Presidente defende a soberania nacional, rebate narrativas e sobretaxas norte-americanas e afirma que tratará “olho no olho” com Donald Trump: “Não se meta nos negócios do Brasil e sobretudo na eleição”
Em uma longa e abrangente entrevista concedida ao podcast cearense As Cunhãs, com a participação especial da comunicadora Déia Freitas, o presidente Luiz Inácio Lula da Silva mandou um recado direto e contundente a Washington. Ao abordar as recentes tensões diplomáticas e a postura de setores conservadores dos Estados Unidos em relação à política interna brasileira, Lula afirmou categoricamente que o Brasil não aceitará qualquer tipo de tutela ou intervenção em seus processos democráticos.
“Quem vier dar palpite na eleição aqui desse país vai perder, porque esse país não abre mão [da sua soberania], apesar dos negacionistas e dos traidores da pátria”, declarou o presidente.
⦾ “Vou vencer os Estados Unidos pela narrativa e pela verdade”
Questionado sobre as pressões geopolíticas e as movimentações de parlamentares e autoridades norte-americanas alinhadas à extrema direita, Lula frisou que o Brasil conduz suas relações exteriores pautado pelo princípio da reciprocidade e pelo respeito mútuo, sem se curvar a intimidações.
“Eu aprendi uma coisa de berço que norteia a minha vida: respeito é bom, eu gosto de dar e gosto de receber.

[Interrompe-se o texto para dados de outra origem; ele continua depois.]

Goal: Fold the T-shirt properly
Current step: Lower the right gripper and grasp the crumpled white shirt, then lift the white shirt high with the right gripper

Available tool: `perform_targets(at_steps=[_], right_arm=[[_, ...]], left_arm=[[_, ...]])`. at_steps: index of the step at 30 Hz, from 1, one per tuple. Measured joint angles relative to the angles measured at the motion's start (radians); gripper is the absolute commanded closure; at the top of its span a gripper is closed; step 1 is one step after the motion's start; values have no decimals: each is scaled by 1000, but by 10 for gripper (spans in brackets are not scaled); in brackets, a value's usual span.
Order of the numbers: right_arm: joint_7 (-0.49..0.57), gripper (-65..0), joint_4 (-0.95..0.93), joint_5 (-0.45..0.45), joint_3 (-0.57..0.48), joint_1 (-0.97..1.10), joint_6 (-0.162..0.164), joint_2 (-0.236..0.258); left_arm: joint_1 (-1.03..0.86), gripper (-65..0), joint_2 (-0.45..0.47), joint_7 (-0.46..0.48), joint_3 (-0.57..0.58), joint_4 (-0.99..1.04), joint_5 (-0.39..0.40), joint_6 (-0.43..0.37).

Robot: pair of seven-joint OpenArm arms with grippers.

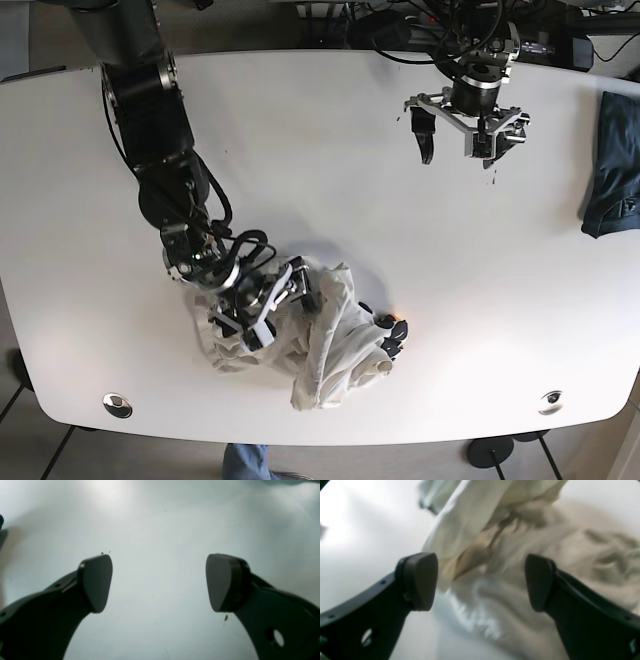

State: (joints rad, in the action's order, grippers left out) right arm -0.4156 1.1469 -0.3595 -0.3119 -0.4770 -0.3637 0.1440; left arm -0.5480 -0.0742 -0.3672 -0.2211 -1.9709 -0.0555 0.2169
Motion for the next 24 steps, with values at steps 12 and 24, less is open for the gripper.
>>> perform_targets(at_steps=[12, 24], right_arm=[[13, -518, -348, 66, 130, -251, 1, -132], [83, -40, -409, 66, 129, -212, 0, -213]], left_arm=[[2, -486, 3, 0, 7, 31, 0, 3], [5, -486, 3, 0, 7, 38, 0, 3]])
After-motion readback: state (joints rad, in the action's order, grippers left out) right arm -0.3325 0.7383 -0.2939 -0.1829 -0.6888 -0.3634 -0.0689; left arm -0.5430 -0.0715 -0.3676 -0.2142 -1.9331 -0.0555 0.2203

Eu não trato ninguém com desdém, não sou melhor do que ninguém, mas também não sou pior. Eu não tenho os aviões de guerra dos Estados Unidos, não tenho porta-aviões, não tenho bomba atômica. O que é que eu tenho? A verdade, a minha consciência e a verdade do meu povo. Com mentiras, ninguém ganha do Brasil. Eu vou vencer os Estados Unidos pela narrativa”, enfatizou.